Nuclear forensics has a broad task to characterize recovered nuclear or radiological material and interpret the results of investigation. One approach to isotopic characterization of nuclear material obtained from a reactor is to chemically separate and perform isotopic measurements on the sample and verify the results with modeling of the sample history, for example, operation of a nuclear reactor.
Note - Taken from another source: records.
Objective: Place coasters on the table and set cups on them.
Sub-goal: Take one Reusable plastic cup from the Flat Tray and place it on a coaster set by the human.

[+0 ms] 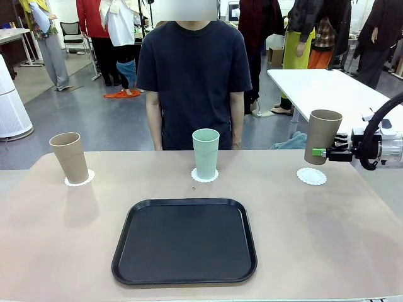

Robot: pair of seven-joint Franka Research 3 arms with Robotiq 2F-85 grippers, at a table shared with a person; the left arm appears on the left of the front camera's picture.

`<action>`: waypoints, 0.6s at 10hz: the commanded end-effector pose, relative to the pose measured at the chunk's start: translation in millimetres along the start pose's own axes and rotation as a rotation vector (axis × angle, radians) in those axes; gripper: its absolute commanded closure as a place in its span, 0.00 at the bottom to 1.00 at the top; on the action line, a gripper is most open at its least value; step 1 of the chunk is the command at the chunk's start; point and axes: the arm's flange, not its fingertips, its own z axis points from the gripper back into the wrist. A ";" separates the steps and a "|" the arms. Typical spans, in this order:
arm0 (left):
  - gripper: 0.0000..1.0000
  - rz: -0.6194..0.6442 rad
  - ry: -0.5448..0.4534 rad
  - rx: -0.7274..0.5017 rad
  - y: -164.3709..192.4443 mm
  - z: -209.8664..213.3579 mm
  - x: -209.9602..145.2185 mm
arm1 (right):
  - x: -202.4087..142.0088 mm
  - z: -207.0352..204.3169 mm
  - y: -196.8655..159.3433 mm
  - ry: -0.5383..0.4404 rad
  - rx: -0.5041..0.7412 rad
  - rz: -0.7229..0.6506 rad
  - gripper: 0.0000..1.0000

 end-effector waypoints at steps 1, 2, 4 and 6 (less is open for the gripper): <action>0.00 -0.003 -0.001 -0.005 -2.8 1.7 -1.1 | 0.7 0.0 1.2 0.000 0.000 0.004 0.19; 0.00 -0.003 -0.001 -0.005 -2.8 1.7 -1.1 | 0.0 0.0 0.0 0.000 0.000 0.000 0.19; 0.00 -0.003 -0.001 -0.005 -2.8 1.7 -1.1 | -14.9 11.8 -4.4 -0.034 0.096 -0.006 0.19; 0.00 -0.003 -0.001 -0.005 -2.8 1.7 -1.1 | -27.0 12.2 -11.3 -0.044 0.126 -0.004 0.19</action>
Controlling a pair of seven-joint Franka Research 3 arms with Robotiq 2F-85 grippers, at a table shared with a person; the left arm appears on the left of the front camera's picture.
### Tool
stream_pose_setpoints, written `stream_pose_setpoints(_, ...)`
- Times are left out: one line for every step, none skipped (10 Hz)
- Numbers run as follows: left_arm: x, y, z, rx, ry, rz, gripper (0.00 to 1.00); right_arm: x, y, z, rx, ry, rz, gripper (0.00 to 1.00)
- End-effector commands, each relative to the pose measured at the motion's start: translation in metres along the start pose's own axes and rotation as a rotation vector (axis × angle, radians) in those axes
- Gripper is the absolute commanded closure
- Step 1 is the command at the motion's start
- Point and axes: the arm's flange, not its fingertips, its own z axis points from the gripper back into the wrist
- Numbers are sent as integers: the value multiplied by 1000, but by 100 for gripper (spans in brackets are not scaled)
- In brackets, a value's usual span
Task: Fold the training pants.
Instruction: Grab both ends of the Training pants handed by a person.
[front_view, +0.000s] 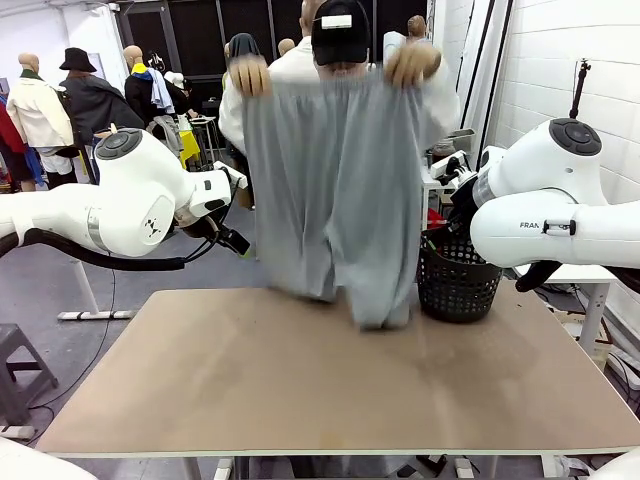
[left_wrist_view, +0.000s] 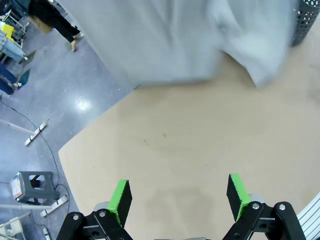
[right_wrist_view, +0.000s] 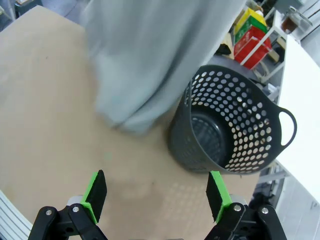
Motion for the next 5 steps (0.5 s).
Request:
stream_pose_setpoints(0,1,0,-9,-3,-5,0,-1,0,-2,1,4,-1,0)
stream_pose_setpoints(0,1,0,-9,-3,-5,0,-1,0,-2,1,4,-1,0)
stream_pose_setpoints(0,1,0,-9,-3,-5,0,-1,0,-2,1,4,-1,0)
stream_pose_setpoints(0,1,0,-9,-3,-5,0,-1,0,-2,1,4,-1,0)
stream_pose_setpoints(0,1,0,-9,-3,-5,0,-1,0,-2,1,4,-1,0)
The major actinide plutonium and fission product cesium are commonly measured signatures of the fuel history in a reactor core. This study investigates the uncertainty of the plutonium and cesium isotope ratios of a fuel rod discharged from a research pressurized water reactor when the location of the sample is not known a priori. A sensitivity analysis showed overpredicted values for the 240Pu/239Pu ratio toward the axial center of the rod and revealed a lower probability of the rod of interest (ROI) being on the periphery of the assembly. The uncertainty analysis found the relative errors due to only the rod position and boron concentration to be 17% to 36% and 7% to 15% for the 240Pu/239Pu and 137Cs/135Cs ratios, respectively. This study provides a method for uncertainty quantification of isotope concentrations due to the location of the ROI. Similar analyses can be performed to verify future chemical and isotopic analyses.